Social determinants of health (SDOH) are known factors of stroke risk and outcomes. We aim to gain a comprehensive understanding of the impact of stroke risk-specific SDOH on stroke severity by investigating the patient population served by a regional healthcare system.

Methods

This retrospective cohort study analyzed patient data from the American Heart Association’s Get With The Guidelines-Stroke (AHA GWTG-S) Case Record Forms, collected from three stroke centers between January 2022 and May 2024. We compared the patient ordinal modified Rankin Scale (mRS) and the National Institutes of Health Stroke Scale (NIHSS) scores to the predictor variables of age, sex, race, Hispanic ethnicity, ZIP code, payment sources, and mode of arrival.

Results

When age-adjusted, Black or African American patients had higher mean NIHSS scores and higher rates of Minor Stroke Symptoms than White patients ( p <0.01, p <0.01). ZIP Codes with higher mean NIHSS stroke scale scores correlated significantly with ZIP Codes defined by lower median household income (r=-0.61, p <0.01), lower education attainment (r=-0.71, p <0.001), and higher percentages of minority group populations (r=0.50, p <0.02).

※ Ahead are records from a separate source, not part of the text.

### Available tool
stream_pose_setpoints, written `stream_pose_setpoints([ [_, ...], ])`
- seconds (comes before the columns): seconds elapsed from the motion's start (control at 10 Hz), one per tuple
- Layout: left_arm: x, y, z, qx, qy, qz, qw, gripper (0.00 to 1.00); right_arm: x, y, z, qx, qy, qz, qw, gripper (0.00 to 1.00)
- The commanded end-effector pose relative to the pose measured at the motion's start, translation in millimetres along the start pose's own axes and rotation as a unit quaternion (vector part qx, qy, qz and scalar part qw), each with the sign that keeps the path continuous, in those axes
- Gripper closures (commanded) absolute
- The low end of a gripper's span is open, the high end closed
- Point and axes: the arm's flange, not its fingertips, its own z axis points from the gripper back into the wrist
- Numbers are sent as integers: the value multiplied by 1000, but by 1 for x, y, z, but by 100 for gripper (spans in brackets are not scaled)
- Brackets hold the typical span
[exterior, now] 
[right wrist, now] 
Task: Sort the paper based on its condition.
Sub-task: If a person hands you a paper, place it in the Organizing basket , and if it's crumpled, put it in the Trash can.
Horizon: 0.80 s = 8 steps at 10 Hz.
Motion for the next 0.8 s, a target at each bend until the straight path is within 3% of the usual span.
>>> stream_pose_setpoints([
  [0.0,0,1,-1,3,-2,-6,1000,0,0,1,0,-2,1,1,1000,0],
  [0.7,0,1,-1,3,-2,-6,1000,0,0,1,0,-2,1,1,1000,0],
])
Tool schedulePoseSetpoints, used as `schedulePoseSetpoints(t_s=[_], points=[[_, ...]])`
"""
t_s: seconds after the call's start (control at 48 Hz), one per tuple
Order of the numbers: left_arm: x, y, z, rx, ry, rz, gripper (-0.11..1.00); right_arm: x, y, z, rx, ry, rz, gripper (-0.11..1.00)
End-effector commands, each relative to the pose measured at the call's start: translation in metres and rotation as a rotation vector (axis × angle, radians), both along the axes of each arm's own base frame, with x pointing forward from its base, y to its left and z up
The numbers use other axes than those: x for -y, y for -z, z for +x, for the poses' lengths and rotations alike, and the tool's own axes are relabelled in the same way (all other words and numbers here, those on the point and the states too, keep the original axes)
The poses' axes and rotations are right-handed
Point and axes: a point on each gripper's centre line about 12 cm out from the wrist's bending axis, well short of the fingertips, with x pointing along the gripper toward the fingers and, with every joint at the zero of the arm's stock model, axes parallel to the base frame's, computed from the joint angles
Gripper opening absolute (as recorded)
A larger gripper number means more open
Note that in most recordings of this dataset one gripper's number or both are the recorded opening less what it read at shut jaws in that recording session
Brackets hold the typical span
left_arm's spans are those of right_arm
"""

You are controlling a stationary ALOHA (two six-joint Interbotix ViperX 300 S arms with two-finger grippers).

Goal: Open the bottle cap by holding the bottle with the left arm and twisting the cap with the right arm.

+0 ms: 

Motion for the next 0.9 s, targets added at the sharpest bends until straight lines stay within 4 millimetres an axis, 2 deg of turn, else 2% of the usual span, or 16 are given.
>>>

Patients with higher mean scores across all measures were those associated with using Medicare versus private insurance ( p <0.0001) and those arriving at the hospital via EMS versus private transport ( p <0.01).

Conclusions

This research addresses the significance of surveying region-specific social determinants of health for insight into targeted interventions. Initiatives such as expanding stroke awareness education and increasing preventative screenings in the community may reduce disparities in stroke severity and improve outcomes in underserved areas.